Aim of the task -> A complete response lists each line of the data below that includes the word "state".

Supplied data ->
◆ ◆ ◆ ◆ ◆ ◆ ◆
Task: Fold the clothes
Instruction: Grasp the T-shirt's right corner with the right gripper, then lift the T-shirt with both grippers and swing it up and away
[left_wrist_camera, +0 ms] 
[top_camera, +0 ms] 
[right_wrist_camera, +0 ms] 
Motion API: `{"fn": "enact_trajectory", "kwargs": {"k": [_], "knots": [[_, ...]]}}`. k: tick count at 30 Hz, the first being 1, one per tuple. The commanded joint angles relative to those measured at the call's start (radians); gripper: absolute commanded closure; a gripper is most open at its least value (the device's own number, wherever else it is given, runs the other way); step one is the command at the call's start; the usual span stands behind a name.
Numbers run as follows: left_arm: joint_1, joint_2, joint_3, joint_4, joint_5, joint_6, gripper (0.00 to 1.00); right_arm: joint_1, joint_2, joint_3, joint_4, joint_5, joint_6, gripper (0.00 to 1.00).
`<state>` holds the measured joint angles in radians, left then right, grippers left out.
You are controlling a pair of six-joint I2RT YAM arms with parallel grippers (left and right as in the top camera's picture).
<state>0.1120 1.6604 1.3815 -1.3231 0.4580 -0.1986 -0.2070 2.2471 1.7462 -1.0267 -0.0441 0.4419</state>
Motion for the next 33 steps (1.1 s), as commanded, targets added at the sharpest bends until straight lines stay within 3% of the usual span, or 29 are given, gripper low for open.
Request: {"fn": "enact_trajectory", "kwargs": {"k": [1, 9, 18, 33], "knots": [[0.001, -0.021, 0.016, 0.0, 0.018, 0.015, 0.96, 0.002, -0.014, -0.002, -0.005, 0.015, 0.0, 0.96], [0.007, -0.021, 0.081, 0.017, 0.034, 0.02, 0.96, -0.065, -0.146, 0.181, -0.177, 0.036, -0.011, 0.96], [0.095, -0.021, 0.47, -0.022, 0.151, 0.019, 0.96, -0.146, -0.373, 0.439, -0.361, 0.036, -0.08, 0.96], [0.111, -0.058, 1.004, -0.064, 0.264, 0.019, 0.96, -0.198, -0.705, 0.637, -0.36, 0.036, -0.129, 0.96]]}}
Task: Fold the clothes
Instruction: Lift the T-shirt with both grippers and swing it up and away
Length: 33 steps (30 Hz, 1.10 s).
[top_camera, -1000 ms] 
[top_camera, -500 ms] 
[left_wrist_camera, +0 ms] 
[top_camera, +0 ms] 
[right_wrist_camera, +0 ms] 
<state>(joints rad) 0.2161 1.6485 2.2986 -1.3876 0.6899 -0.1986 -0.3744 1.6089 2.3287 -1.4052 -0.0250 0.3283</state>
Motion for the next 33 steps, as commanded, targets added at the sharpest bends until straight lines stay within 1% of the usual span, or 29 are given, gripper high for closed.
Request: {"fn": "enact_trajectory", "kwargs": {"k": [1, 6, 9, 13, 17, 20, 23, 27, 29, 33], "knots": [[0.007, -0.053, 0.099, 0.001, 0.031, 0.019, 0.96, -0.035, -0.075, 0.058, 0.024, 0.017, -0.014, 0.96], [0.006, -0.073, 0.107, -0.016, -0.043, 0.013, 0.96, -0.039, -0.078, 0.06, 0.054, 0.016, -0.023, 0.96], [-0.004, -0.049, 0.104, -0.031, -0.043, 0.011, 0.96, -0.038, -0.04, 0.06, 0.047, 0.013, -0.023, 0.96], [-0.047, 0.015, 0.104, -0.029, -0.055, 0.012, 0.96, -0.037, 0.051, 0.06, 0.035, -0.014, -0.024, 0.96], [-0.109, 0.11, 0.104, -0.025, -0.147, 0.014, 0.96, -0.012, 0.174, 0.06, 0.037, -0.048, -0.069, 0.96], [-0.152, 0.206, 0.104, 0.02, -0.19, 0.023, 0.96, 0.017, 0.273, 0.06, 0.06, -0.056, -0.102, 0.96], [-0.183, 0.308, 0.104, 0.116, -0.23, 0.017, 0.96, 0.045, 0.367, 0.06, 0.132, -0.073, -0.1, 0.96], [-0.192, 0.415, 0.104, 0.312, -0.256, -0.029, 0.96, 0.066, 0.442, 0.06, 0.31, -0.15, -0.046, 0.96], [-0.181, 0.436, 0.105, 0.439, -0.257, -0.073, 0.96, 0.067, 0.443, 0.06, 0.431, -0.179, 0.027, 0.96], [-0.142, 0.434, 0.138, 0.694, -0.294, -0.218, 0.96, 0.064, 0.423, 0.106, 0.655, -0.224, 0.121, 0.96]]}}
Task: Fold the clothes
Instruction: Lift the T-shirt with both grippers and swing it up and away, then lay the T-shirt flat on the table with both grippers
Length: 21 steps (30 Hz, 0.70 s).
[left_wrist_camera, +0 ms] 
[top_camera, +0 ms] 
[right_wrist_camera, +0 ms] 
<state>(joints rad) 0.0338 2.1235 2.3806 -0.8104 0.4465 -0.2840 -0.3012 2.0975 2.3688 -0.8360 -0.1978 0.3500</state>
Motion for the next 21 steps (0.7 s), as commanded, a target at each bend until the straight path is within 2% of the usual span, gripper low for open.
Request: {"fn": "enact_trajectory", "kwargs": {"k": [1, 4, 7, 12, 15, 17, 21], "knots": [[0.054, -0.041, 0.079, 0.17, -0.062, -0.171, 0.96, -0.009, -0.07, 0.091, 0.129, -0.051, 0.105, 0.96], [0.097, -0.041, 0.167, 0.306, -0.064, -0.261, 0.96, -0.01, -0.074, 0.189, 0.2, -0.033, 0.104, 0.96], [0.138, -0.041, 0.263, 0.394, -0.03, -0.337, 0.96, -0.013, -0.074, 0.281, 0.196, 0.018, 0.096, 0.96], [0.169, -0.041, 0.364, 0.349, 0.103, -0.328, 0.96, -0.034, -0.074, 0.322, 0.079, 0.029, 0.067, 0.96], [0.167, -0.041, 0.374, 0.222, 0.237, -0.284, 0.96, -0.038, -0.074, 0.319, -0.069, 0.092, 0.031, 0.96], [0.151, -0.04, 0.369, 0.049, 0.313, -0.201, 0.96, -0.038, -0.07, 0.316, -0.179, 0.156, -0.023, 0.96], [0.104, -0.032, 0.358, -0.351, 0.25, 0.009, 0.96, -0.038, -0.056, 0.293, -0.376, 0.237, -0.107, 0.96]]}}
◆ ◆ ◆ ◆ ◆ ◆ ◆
Answer section ->
`<state>` holds the measured joint angles in radians, left then right, grippers left out.
<state>0.1120 1.6604 1.3815 -1.3231 0.4580 -0.1986 -0.2070 2.2471 1.7462 -1.0267 -0.0441 0.4419</state>
<state>(joints rad) 0.2161 1.6485 2.2986 -1.3876 0.6899 -0.1986 -0.3744 1.6089 2.3287 -1.4052 -0.0250 0.3283</state>
<state>(joints rad) 0.0338 2.1235 2.3806 -0.8104 0.4465 -0.2840 -0.3012 2.0975 2.3688 -0.8360 -0.1978 0.3500</state>

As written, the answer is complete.